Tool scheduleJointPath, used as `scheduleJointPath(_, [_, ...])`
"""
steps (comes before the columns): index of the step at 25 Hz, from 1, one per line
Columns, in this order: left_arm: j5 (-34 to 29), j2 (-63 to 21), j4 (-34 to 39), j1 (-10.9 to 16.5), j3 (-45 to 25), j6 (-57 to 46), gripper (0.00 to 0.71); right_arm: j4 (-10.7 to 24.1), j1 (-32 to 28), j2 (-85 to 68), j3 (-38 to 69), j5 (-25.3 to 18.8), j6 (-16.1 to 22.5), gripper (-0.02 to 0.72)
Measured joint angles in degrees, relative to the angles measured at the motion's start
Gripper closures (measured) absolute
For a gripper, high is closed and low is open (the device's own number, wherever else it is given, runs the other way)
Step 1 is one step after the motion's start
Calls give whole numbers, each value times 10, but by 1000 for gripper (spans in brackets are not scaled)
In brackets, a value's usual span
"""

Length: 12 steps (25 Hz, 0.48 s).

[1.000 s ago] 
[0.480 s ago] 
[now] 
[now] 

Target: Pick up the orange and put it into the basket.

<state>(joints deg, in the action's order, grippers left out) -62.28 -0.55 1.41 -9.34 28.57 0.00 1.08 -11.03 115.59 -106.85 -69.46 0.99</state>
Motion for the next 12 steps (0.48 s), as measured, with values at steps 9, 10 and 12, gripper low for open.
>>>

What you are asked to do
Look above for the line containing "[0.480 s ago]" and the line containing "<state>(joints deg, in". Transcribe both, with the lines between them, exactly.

Answer to this problem
[0.480 s ago] 
[now] 
[now] 

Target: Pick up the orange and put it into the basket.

<state>(joints deg, in the action's order, grippers left out) -62.28 -0.55 1.41 -9.34 28.57 0.00 1.08 -11.03 115.59 -106.85 -69.46 0.99</state>

The output above is the complete answer.